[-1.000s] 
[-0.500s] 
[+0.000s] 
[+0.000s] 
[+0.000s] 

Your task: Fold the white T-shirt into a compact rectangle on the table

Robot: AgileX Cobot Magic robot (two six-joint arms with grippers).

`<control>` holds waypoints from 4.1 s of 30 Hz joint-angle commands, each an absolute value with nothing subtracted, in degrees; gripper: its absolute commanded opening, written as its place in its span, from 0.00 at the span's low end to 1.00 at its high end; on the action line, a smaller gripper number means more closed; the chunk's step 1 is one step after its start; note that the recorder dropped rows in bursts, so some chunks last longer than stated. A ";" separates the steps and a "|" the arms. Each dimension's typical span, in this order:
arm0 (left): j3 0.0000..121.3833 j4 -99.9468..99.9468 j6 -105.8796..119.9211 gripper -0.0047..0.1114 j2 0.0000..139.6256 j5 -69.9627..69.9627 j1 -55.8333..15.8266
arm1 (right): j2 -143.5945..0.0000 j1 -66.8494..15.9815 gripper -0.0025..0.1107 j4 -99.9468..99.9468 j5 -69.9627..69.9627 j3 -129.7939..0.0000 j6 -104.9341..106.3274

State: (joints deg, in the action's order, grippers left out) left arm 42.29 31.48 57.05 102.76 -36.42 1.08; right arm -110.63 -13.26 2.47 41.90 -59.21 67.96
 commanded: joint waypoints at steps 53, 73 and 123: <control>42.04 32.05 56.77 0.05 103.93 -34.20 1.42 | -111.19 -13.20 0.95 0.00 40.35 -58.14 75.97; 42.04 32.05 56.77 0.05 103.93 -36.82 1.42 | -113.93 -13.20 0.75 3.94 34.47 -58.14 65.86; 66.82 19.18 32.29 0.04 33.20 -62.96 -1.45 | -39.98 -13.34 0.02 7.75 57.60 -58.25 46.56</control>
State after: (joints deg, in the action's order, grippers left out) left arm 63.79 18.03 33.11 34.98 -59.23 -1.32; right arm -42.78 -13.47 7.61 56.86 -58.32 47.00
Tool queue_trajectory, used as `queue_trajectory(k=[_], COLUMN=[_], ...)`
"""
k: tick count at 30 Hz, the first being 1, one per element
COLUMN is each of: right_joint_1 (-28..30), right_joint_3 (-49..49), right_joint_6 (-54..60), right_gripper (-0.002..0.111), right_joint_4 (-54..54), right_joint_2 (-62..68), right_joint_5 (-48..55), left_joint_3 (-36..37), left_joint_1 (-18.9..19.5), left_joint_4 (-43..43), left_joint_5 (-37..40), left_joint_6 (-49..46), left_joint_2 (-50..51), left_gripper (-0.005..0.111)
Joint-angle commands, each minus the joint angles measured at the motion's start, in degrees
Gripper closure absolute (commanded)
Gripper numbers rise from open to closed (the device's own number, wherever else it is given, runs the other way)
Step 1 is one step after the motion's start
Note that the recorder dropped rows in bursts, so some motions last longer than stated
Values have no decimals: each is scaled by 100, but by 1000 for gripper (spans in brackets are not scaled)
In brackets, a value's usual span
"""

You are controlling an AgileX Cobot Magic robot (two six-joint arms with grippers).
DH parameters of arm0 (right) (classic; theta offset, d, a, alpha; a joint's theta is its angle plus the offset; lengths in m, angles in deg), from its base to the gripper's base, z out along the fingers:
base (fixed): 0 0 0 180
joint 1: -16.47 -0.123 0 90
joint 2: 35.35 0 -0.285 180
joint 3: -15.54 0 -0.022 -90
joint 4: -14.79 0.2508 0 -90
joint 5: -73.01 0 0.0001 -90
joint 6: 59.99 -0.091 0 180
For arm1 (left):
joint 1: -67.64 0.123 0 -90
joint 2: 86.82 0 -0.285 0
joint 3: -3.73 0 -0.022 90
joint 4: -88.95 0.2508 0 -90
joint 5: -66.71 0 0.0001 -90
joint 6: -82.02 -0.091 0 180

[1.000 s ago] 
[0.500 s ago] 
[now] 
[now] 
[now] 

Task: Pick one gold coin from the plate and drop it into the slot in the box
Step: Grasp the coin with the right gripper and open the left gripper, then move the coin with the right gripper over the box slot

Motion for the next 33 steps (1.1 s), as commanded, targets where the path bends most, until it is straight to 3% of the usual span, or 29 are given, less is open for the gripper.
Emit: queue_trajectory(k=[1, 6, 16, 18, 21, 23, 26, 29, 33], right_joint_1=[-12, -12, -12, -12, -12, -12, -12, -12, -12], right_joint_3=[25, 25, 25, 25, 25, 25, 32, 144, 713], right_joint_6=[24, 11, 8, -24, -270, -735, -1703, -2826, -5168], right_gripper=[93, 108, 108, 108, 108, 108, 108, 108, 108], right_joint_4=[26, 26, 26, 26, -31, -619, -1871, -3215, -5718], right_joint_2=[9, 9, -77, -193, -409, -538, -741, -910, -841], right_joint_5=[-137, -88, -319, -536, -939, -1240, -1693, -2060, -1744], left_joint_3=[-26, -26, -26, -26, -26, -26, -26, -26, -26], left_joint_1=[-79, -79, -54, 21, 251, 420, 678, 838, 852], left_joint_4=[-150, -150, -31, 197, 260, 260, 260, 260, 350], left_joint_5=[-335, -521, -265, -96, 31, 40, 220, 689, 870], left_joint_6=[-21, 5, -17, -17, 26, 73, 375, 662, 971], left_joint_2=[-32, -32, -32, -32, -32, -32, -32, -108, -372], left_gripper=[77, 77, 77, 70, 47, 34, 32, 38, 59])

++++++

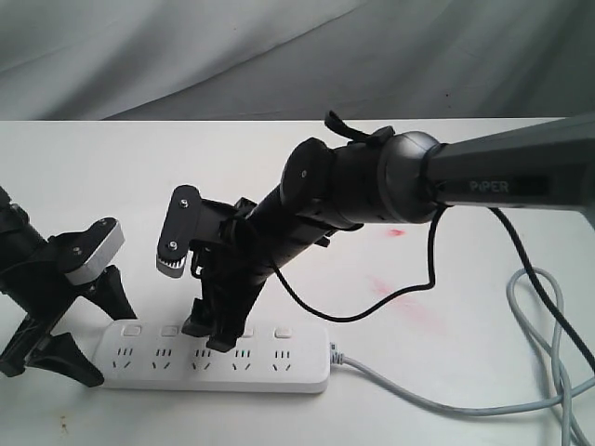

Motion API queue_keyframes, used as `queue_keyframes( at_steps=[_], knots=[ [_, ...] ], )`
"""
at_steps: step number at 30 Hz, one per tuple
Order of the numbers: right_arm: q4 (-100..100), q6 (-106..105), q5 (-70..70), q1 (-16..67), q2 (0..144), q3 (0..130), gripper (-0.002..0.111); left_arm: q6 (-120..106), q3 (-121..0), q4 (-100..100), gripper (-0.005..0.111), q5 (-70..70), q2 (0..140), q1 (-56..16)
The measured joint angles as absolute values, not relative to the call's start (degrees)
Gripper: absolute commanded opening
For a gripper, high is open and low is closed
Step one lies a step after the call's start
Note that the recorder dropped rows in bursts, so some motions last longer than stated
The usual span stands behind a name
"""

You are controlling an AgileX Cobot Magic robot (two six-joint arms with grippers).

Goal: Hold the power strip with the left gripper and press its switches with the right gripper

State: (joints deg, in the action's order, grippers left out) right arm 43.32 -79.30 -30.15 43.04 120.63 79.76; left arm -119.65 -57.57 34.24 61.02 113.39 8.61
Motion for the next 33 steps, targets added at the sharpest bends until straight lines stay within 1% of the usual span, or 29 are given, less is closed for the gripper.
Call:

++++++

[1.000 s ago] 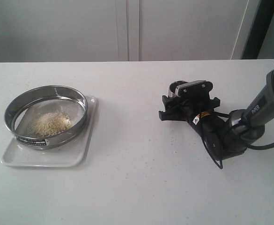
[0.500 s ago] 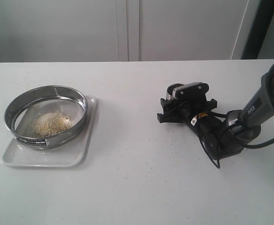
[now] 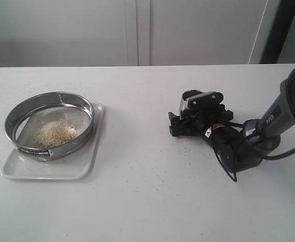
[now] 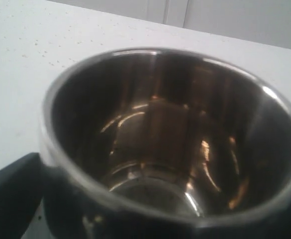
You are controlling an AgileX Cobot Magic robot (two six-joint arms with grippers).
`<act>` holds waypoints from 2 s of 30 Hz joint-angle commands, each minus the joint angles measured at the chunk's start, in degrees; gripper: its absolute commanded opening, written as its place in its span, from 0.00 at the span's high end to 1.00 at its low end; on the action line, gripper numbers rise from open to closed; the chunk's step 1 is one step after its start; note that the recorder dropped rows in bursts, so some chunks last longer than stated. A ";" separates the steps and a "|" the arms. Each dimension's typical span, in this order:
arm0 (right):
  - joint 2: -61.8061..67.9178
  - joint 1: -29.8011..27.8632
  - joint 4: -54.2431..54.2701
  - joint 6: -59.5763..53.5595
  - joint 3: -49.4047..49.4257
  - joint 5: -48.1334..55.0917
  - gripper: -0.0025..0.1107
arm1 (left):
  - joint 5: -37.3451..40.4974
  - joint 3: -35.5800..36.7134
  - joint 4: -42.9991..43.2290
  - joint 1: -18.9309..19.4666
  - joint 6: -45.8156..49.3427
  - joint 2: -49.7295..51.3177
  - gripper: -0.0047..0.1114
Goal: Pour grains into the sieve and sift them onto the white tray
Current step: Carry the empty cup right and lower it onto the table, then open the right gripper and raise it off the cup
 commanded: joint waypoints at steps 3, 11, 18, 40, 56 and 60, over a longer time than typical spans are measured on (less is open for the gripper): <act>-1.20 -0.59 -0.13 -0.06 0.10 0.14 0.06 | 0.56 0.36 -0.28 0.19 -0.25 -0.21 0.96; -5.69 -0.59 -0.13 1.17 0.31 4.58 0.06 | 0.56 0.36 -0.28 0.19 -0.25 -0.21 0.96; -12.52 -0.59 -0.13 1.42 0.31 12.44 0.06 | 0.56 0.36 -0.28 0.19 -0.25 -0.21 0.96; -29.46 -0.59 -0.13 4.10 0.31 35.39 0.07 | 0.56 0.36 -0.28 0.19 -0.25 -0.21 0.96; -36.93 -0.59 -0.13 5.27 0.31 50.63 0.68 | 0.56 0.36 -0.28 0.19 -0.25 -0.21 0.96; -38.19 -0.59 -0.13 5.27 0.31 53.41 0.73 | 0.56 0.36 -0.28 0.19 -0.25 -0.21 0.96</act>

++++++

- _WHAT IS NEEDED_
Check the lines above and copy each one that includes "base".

- _SOLUTION FOR THIS TASK_
DH parameters of arm0 (right) (classic; theta offset, d, a, alpha; a joint's theta is its angle plus the offset; lengths in m, angles in deg), from its base to the gripper's base, z out along the fingers:
base (fixed): 0 0 0 180

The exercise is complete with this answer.